WORK REQUIRED: The pictures must be left out, while the rest of the data is copied exactly.

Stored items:
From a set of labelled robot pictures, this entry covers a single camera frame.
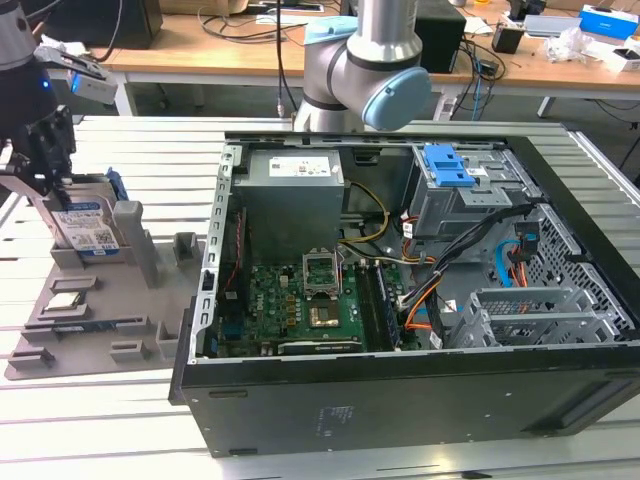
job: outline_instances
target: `orange wire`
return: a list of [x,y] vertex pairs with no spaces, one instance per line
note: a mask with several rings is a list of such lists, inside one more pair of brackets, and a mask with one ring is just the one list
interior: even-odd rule
[[520,281],[522,282],[523,287],[528,287],[529,282],[527,282],[527,276],[525,274],[525,265],[524,262],[520,262]]
[[[416,220],[418,220],[420,217],[417,216],[413,216],[413,217],[409,217],[406,220],[403,220],[401,223],[407,223],[407,222],[415,222]],[[405,257],[408,261],[419,261],[420,257],[410,257],[409,253],[407,251],[407,249],[409,248],[409,245],[411,244],[411,239],[408,238],[404,244],[402,245],[402,256]],[[426,257],[425,260],[427,261],[427,263],[435,263],[436,259],[435,257]]]
[[441,281],[442,280],[438,280],[438,282],[435,285],[432,285],[431,288],[429,288],[426,292],[424,292],[422,294],[422,296],[420,297],[420,300],[418,300],[416,302],[416,304],[413,306],[413,308],[409,312],[409,316],[407,317],[407,321],[404,323],[404,327],[405,328],[407,328],[407,329],[409,329],[409,328],[422,328],[422,329],[425,329],[425,330],[431,330],[431,325],[418,325],[418,324],[411,323],[411,322],[413,320],[413,317],[415,317],[416,312],[418,311],[418,308],[420,307],[420,304],[425,301],[425,299],[429,296],[429,294],[431,292],[433,292],[438,285],[440,285]]
[[516,274],[515,269],[513,268],[513,265],[511,265],[511,277],[513,278],[513,281],[516,283],[517,286],[521,286],[520,285],[520,281],[518,280],[518,275]]

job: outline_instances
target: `motherboard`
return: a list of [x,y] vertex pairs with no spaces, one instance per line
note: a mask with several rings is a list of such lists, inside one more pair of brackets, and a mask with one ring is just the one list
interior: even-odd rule
[[371,312],[385,308],[369,298],[380,298],[384,288],[390,305],[402,295],[400,270],[323,261],[333,255],[298,265],[251,267],[246,313],[221,319],[211,349],[217,356],[236,357],[379,350],[381,336],[397,344],[399,326],[391,309],[380,316],[379,331],[372,332]]

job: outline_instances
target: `aluminum profile table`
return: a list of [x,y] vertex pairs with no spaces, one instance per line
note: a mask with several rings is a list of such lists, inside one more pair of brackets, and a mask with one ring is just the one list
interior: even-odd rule
[[[640,273],[640,194],[581,134],[558,124],[416,123],[405,130],[526,135]],[[156,239],[205,236],[225,130],[288,130],[279,120],[89,117],[74,170],[118,170]],[[8,159],[3,152],[2,162]],[[51,237],[25,199],[0,209],[0,369],[53,264]],[[170,370],[9,382],[0,378],[0,478],[283,480],[640,477],[640,398],[574,437],[213,460]],[[430,415],[425,407],[425,415]]]

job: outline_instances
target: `blue drive bay latch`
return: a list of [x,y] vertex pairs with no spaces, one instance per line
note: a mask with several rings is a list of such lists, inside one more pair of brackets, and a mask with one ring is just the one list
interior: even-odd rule
[[464,159],[451,145],[425,145],[424,160],[438,187],[476,186],[476,181],[464,168]]

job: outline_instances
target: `robotic arm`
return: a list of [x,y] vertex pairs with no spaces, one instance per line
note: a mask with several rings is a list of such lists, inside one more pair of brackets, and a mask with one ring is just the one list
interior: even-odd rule
[[64,205],[61,186],[70,181],[75,137],[71,113],[58,105],[47,68],[68,70],[73,93],[113,103],[117,85],[104,69],[38,47],[18,1],[0,0],[0,151],[7,140],[12,146],[0,184],[30,197],[53,192]]
[[417,0],[360,0],[358,18],[328,17],[305,32],[304,101],[294,130],[397,130],[426,106]]

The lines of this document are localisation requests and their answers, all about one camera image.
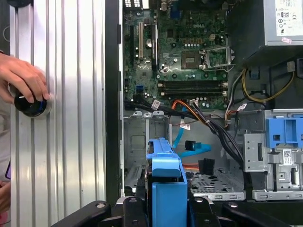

RESULT FOR THIS TASK:
From a set of labelled robot pictures, this entry covers a single camera frame.
job: outline_instances
target: `orange wire`
return: a list of [x,y] vertex pairs with no spaces, one instance per line
note: a mask with several rings is a list of such lists, inside one more pair of brackets, and a mask with one ring is just the one list
interior: even-odd rule
[[520,281],[522,282],[523,287],[528,287],[529,282],[527,282],[527,276],[525,274],[525,265],[524,262],[520,262]]
[[[416,220],[418,220],[420,217],[417,216],[413,216],[413,217],[409,217],[406,220],[403,220],[401,223],[407,223],[407,222],[415,222]],[[405,257],[408,261],[419,261],[420,257],[410,257],[409,253],[407,251],[407,249],[409,248],[409,245],[411,244],[411,239],[408,238],[404,244],[402,245],[402,256]],[[426,257],[425,260],[427,261],[427,263],[435,263],[436,259],[435,257]]]
[[441,281],[442,280],[438,280],[438,282],[435,285],[432,285],[431,288],[429,288],[426,292],[424,292],[422,294],[422,296],[420,297],[420,300],[418,300],[416,302],[416,304],[413,306],[413,308],[409,312],[409,316],[407,317],[407,321],[404,323],[404,327],[405,328],[407,328],[407,329],[409,329],[409,328],[422,328],[422,329],[425,329],[425,330],[431,330],[431,325],[418,325],[418,324],[411,323],[411,322],[413,320],[413,317],[415,317],[416,312],[418,311],[418,308],[420,307],[420,304],[425,301],[425,299],[429,296],[429,294],[431,292],[433,292],[438,285],[440,285]]
[[516,274],[515,269],[513,268],[513,265],[511,265],[511,277],[513,278],[513,281],[516,283],[517,286],[521,286],[520,285],[520,281],[518,280],[518,275]]

job: outline_instances
target: `motherboard`
return: a list of [x,y] vertex pairs with no spaces, one instance per line
note: a mask with several rings is a list of such lists, inside one more pair of brackets, and a mask with one ring is just the one list
interior: even-odd rule
[[371,312],[385,308],[369,298],[380,298],[384,288],[390,305],[402,295],[400,270],[323,261],[333,255],[298,265],[251,267],[246,313],[221,319],[211,349],[217,356],[236,357],[379,350],[381,336],[397,344],[399,326],[391,309],[380,316],[379,331],[372,332]]

job: outline_instances
target: `aluminum profile table`
return: a list of [x,y] vertex pairs with no spaces, one instance per line
note: a mask with several rings is a list of such lists, inside one more pair of brackets, and a mask with one ring is just the one list
interior: even-odd rule
[[[640,273],[640,194],[581,134],[558,124],[416,123],[405,130],[526,135]],[[156,239],[205,236],[225,130],[288,130],[279,120],[89,117],[74,170],[118,170]],[[8,159],[3,152],[2,162]],[[51,237],[25,199],[0,209],[0,369],[53,264]],[[170,370],[9,382],[0,378],[0,478],[283,480],[640,477],[640,398],[574,437],[213,460]],[[430,415],[425,407],[425,415]]]

job: outline_instances
target: `blue drive bay latch`
return: a list of [x,y] vertex pairs with no spaces, one instance per line
note: a mask with several rings is a list of such lists, inside one more pair of brackets, and a mask with one ring is just the one list
interior: even-odd rule
[[464,159],[451,145],[425,145],[424,160],[438,187],[476,186],[476,181],[464,168]]

job: outline_instances
target: `robotic arm`
return: a list of [x,y] vertex pairs with no spaces, one instance per line
note: a mask with several rings is a list of such lists, inside one more pair of brackets, and a mask with one ring is just the one list
interior: even-odd rule
[[64,205],[61,186],[70,181],[75,137],[71,113],[58,105],[47,68],[68,70],[73,93],[113,103],[117,85],[104,69],[38,47],[18,1],[0,0],[0,151],[7,140],[12,146],[0,184],[30,197],[53,192]]
[[417,0],[360,0],[358,18],[328,17],[305,32],[304,101],[294,130],[397,130],[426,106]]

The lines of this document are localisation requests and their answers, all about one camera image.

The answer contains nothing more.